Available data section start

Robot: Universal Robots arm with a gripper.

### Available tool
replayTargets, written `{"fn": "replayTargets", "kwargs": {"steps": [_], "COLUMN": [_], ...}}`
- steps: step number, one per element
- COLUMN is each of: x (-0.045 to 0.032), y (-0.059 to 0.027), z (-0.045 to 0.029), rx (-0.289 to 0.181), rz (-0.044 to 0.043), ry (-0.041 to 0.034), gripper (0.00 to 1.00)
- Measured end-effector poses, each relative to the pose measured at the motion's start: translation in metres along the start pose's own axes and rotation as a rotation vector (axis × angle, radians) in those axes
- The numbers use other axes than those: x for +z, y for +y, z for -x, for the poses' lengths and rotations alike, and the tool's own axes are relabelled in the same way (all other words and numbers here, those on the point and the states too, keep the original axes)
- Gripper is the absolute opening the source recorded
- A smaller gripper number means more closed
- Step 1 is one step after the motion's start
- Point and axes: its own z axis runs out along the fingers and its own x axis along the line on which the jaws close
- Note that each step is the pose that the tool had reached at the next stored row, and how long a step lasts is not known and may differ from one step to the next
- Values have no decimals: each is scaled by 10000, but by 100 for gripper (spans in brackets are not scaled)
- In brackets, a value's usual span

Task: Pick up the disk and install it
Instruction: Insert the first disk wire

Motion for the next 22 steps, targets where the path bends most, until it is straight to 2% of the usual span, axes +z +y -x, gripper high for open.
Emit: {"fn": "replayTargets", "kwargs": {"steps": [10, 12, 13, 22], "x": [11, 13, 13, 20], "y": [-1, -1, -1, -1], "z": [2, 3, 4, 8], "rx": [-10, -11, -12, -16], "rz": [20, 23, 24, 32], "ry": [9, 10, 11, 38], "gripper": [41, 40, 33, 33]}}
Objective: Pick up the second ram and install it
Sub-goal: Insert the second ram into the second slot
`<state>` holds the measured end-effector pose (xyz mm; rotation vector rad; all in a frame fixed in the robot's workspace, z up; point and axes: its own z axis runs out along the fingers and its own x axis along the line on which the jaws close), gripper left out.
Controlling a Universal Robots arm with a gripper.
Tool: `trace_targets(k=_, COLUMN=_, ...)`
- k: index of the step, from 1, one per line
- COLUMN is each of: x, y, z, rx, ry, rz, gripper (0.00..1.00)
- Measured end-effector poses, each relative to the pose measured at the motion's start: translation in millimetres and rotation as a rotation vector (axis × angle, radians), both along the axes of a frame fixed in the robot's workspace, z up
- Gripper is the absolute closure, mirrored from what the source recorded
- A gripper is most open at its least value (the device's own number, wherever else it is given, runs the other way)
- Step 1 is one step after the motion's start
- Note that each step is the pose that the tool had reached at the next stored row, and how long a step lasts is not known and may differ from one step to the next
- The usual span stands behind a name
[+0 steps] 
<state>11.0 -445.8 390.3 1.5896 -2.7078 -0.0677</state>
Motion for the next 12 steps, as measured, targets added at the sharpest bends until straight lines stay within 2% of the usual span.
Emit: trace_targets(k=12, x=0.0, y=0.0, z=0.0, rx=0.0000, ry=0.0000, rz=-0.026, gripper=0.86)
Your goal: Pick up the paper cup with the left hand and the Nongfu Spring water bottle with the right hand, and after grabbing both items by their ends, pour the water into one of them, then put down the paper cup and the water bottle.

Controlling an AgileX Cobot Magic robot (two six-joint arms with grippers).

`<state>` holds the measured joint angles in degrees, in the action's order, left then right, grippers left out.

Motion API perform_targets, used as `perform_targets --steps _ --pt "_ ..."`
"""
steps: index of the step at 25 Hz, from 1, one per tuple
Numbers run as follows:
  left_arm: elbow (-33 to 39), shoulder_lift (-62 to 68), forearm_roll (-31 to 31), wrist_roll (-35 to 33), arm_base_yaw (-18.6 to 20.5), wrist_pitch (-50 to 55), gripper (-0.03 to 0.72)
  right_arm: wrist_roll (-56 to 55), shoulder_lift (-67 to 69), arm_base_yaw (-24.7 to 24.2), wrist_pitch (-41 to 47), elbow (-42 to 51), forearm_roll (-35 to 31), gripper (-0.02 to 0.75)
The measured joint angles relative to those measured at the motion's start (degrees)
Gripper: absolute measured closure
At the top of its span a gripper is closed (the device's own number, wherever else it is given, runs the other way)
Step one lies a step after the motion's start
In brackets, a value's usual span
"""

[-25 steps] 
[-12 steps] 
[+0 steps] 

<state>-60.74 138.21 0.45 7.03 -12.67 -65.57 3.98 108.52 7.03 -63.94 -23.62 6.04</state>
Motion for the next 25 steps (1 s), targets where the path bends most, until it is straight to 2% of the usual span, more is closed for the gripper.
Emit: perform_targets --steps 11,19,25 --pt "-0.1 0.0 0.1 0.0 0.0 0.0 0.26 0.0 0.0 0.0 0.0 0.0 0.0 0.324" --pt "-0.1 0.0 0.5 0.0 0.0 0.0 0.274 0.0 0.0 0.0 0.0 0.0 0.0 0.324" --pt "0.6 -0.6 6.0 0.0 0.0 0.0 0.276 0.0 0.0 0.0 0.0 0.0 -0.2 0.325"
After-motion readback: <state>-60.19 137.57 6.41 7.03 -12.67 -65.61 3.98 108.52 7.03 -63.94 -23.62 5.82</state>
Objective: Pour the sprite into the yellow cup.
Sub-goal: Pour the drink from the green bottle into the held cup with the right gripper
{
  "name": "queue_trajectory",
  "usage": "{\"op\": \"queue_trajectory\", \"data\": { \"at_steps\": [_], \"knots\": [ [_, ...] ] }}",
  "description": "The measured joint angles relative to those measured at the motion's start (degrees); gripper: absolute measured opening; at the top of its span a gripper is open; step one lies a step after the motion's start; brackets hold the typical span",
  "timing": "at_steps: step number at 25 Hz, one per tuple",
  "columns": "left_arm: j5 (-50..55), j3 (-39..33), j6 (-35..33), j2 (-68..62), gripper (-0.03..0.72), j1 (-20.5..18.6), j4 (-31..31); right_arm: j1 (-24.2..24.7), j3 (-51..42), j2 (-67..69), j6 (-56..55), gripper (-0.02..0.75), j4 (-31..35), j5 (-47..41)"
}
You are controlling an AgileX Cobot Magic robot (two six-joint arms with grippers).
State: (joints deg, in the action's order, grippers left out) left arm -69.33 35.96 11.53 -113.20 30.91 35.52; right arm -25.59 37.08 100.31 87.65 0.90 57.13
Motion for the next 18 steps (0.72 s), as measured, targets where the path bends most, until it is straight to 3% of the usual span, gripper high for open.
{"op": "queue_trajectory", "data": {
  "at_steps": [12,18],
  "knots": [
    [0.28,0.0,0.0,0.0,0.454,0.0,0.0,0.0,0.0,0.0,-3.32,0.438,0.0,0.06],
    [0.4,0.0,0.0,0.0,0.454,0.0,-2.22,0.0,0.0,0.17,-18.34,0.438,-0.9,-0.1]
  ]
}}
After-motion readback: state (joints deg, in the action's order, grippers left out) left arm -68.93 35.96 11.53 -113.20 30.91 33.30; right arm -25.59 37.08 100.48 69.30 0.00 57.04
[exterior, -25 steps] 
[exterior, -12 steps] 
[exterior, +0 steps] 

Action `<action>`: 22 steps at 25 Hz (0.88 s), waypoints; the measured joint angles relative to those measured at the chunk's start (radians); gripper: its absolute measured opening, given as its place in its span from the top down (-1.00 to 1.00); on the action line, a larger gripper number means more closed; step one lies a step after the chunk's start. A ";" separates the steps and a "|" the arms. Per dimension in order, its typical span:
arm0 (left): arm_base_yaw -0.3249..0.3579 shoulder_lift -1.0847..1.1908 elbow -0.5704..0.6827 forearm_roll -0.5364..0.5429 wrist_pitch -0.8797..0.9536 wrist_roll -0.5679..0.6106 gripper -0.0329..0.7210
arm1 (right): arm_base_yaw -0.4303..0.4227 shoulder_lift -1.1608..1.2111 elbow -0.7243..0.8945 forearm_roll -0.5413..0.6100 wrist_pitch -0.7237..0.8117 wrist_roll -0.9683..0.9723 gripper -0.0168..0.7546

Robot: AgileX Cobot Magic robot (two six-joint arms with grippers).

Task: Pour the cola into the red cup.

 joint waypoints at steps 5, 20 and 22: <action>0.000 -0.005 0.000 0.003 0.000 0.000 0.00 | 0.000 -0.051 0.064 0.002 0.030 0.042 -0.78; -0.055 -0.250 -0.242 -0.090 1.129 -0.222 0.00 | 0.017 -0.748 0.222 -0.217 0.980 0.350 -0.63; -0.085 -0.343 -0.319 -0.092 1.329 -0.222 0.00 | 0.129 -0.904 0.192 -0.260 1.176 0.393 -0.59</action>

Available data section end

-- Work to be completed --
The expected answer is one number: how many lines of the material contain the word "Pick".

-- Solution to the exercise --
3